Reputation: 21
I want to keep the string while using .SD, max .
data <- data.table(id = c("a", "a", "b", "c"),
s1 = c(1, 3, 2, 2),
s2 = c(3, 1, 1, 0),
s3 = c(5, 3, 0, 2),
ta = c("ba", "bb", "cc", "dd"))
out_data <- data[, lapply(.SD, max), by=id]
Desired output:
id s1 s2 s3 ta
1: a 0 3 5 ba
2: a 3 0 0 bb
3: b 2 1 0 cc
4: c 2 0 2 dd
How can I keep ta information according to id?
Upvotes: 2
Views: 113
Reputation: 56179
Check if the value equals to max or if it is a character:
data[, lapply(.SD, function(x) ifelse(x == max(x) | is.character(x), x, 0)), by = id]
# id s1 s2 s3 ta
# 1: a 0 3 5 ba
# 2: a 3 0 0 bb
# 3: b 2 1 0 cc
# 4: c 2 0 2 dd
Upvotes: 2
Reputation: 2783
The best solution I can think of is this:
colList <- c("s1", "s2", "s3")
out_data <- data[, (colList) := lapply(.SD, function(x) ifelse(x == max(x), x, 0)), by=.(id)]

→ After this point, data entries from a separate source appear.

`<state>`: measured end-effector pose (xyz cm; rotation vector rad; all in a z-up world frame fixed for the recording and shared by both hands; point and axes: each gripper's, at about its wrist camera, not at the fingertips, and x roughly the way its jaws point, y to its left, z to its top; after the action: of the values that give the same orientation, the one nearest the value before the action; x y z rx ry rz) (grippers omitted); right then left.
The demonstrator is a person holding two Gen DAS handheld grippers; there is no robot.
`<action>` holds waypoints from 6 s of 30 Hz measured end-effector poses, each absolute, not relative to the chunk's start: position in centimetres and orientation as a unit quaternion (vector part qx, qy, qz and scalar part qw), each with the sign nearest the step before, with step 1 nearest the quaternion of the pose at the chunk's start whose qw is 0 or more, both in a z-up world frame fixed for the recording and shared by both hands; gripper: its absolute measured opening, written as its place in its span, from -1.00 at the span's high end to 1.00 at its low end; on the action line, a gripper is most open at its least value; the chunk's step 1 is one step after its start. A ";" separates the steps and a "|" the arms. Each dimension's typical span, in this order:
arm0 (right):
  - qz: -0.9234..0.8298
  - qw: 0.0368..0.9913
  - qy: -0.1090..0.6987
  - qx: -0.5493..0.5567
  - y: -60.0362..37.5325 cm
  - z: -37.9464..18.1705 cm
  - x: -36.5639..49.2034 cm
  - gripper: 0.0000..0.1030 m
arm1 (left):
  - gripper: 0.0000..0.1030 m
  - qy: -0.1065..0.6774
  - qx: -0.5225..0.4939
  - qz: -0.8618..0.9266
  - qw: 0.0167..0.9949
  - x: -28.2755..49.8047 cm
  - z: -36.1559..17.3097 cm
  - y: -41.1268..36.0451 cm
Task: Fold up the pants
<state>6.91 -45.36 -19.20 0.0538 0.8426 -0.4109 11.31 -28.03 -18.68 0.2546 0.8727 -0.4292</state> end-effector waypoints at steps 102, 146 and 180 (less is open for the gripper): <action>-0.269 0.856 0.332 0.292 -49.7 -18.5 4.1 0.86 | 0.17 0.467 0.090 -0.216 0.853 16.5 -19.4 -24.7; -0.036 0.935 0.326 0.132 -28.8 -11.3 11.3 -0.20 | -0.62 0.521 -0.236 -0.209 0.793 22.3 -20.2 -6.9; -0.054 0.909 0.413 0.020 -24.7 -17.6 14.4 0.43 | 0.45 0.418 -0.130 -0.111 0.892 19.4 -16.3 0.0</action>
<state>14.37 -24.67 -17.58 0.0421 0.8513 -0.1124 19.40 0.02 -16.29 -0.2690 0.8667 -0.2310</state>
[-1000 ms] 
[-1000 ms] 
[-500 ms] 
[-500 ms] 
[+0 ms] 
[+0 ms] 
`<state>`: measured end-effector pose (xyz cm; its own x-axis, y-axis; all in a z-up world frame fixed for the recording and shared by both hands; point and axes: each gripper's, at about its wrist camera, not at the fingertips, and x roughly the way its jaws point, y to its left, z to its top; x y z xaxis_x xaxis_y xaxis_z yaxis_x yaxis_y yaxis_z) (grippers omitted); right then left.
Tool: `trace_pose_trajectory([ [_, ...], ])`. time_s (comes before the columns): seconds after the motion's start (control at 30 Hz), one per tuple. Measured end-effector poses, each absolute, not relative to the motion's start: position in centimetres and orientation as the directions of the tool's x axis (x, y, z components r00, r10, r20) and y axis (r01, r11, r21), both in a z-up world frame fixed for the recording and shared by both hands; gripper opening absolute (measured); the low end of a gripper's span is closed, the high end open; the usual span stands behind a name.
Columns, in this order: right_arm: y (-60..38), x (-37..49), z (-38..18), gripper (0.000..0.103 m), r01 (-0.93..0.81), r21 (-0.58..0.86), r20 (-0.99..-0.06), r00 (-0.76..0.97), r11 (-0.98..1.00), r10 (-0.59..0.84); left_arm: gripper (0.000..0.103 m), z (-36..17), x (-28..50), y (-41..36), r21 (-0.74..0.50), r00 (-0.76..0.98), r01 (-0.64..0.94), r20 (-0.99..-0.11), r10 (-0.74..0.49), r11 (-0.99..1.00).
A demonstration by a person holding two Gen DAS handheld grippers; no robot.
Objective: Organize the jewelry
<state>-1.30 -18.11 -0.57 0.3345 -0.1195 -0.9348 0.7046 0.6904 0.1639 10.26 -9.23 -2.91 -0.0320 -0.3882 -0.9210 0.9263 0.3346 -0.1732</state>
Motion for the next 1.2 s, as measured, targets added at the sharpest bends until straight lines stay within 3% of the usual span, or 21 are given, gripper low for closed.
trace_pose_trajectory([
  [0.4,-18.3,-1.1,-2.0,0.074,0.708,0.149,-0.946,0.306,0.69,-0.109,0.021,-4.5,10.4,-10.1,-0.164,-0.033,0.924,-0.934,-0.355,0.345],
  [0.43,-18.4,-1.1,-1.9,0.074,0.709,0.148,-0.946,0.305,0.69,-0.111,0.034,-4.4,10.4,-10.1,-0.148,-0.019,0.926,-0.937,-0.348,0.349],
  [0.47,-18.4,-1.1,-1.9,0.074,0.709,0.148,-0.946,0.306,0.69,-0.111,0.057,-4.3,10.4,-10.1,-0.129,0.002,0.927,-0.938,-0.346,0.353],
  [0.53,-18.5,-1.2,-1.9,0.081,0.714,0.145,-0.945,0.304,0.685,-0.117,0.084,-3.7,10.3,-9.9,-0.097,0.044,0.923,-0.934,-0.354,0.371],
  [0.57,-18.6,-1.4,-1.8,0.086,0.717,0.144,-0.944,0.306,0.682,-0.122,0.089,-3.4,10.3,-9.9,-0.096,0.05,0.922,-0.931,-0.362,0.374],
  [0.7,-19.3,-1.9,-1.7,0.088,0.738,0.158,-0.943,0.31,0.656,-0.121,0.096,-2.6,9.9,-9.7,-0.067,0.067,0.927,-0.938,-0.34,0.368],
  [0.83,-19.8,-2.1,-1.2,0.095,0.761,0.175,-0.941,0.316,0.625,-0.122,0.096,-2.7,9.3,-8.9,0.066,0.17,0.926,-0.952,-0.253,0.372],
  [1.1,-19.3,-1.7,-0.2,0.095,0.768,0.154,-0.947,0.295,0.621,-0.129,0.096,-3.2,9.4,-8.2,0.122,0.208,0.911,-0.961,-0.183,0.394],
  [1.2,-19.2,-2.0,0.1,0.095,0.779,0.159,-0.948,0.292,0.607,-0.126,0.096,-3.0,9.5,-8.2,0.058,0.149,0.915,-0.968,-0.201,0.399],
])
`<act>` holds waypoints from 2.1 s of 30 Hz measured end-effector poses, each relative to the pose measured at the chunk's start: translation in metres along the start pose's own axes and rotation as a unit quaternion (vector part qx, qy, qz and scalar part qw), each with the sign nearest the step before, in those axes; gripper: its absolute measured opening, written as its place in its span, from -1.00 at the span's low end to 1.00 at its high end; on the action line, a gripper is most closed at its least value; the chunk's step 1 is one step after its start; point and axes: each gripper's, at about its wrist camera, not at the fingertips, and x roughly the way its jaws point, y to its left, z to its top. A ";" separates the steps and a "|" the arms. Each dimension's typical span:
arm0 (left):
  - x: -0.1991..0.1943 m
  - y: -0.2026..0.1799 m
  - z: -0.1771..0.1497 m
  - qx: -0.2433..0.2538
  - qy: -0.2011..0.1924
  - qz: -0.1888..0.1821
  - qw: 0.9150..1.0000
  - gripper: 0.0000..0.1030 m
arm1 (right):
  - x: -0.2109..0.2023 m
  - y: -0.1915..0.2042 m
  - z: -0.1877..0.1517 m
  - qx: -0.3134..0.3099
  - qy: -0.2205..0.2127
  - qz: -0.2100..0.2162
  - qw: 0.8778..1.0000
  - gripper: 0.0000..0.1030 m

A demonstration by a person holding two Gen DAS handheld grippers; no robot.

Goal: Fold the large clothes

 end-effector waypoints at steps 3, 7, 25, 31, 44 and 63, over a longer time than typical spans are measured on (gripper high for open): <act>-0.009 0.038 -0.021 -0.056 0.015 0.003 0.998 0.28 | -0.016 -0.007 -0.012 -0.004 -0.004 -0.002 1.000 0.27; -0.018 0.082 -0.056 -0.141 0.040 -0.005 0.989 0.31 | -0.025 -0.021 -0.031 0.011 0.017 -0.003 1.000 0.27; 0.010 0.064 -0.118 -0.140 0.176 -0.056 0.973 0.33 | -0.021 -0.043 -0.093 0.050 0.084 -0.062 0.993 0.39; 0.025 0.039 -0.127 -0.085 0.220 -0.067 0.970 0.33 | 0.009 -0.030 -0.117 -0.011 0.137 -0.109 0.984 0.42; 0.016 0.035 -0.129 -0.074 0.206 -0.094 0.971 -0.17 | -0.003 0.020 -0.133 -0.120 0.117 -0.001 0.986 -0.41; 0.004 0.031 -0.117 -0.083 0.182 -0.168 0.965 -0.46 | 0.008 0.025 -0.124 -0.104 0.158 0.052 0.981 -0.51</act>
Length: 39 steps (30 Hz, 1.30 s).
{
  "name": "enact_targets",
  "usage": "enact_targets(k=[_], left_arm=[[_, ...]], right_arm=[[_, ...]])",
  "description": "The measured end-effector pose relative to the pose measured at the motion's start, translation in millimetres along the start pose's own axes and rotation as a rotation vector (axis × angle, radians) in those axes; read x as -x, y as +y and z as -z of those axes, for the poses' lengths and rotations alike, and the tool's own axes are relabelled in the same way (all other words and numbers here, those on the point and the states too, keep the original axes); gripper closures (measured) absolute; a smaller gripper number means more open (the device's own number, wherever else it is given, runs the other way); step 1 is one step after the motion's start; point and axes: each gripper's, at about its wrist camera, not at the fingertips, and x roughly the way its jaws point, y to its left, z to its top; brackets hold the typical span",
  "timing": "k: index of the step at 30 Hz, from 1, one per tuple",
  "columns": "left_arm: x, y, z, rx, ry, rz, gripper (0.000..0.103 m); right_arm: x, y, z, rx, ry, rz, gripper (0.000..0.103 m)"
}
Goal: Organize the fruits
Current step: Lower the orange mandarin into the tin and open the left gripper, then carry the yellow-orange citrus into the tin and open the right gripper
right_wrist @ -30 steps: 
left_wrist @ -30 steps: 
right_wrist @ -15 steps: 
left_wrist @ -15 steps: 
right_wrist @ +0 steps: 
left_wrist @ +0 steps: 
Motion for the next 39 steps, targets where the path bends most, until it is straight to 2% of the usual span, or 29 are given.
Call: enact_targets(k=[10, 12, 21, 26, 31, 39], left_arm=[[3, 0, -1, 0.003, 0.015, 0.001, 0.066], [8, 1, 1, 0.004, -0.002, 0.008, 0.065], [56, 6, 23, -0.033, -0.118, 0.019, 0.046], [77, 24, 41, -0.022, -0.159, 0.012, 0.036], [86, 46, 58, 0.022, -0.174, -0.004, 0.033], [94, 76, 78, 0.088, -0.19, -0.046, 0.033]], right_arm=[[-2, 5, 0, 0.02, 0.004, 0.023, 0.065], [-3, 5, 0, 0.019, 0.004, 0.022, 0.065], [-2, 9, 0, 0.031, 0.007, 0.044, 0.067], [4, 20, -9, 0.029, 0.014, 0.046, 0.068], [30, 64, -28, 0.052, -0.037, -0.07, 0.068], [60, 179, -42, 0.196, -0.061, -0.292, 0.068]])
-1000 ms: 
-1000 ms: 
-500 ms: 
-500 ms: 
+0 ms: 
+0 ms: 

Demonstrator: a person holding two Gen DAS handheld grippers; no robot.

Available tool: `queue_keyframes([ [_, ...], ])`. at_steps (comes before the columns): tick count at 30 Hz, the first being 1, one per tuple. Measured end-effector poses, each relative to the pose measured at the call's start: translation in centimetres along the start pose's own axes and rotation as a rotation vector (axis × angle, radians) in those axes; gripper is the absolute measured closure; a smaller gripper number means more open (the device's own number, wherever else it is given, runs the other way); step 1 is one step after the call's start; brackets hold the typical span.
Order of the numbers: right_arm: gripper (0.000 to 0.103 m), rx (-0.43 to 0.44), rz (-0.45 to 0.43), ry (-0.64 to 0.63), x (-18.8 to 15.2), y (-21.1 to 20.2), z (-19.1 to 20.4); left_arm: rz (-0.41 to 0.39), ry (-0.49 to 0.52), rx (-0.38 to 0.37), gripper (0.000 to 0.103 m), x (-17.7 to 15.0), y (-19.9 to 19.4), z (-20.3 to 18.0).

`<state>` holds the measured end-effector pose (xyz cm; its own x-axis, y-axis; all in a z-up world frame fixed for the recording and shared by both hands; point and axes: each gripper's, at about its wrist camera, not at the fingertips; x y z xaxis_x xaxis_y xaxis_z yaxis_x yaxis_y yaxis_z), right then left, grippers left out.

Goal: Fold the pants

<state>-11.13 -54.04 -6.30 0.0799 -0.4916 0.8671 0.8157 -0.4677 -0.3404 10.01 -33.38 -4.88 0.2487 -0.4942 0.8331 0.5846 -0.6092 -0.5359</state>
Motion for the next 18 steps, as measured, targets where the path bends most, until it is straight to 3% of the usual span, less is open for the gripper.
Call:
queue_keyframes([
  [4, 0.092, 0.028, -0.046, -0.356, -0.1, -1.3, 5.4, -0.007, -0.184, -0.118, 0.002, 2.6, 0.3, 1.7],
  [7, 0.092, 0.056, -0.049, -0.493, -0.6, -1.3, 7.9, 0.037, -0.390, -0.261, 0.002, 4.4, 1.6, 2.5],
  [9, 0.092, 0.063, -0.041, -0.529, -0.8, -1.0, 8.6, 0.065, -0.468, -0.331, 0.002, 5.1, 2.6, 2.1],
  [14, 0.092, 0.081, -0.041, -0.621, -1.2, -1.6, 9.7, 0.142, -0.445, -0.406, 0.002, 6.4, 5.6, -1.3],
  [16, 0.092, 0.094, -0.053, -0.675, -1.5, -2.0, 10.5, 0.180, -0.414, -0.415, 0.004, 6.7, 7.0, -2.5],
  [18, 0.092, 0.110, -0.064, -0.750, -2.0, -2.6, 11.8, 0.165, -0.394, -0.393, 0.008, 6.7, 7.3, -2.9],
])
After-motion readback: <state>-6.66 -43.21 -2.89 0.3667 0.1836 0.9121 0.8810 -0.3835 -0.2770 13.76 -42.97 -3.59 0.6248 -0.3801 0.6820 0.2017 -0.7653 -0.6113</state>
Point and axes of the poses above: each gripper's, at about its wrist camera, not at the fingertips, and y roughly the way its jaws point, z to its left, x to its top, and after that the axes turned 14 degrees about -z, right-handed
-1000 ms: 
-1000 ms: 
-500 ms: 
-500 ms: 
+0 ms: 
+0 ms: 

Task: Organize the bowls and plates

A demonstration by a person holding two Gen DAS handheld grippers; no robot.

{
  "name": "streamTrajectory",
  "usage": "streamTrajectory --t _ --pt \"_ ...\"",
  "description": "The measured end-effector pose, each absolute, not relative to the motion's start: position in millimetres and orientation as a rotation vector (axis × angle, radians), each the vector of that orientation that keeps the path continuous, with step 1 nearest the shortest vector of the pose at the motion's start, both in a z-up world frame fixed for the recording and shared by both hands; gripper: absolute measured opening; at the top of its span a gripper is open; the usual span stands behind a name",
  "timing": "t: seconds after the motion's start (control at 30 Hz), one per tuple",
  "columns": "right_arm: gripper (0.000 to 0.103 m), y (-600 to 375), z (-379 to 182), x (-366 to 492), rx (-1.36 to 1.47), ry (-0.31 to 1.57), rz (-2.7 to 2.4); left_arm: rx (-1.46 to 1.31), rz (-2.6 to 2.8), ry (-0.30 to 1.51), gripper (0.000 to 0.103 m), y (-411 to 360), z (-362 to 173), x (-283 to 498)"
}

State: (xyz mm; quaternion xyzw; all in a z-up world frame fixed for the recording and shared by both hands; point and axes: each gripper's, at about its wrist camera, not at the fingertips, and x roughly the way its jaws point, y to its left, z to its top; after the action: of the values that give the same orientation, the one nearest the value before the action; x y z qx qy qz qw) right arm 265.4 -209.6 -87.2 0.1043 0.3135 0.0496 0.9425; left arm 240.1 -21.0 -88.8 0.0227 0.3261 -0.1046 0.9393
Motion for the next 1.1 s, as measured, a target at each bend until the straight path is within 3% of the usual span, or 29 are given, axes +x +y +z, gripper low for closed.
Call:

There is no reason to specify .SDcols
in this construction. If you were to remove the colList
portion and simply used .SDcols
it would remove the ta
column altogether.
Edit: as @zx8754 correctly points out this will alter the state of data as well, as R will first execute what's to the right of the <-
and afterwards assign it to out_data
. You can prevent this by doing:
colList <- c("s1", "s2", "s3")
out_data <- copy(data)[, (colList) := lapply(.SD, function(x) ifelse(x == max(x), x, 0)), by=.(id)]
Upvotes: 2
Reputation: 52049
A dplyr
solution:
df %>%
group_by(id) %>%
mutate(across(c(s1:s3), ~ ifelse(.x == max(.x), max(.x), 0)))
id s1 s2 s3 ta
<chr> <dbl> <dbl> <dbl> <chr>
1 a 0 3 5 ba
2 a 3 0 0 bb
3 b 2 1 0 cc
4 c 2 0 2 dd
Upvotes: 0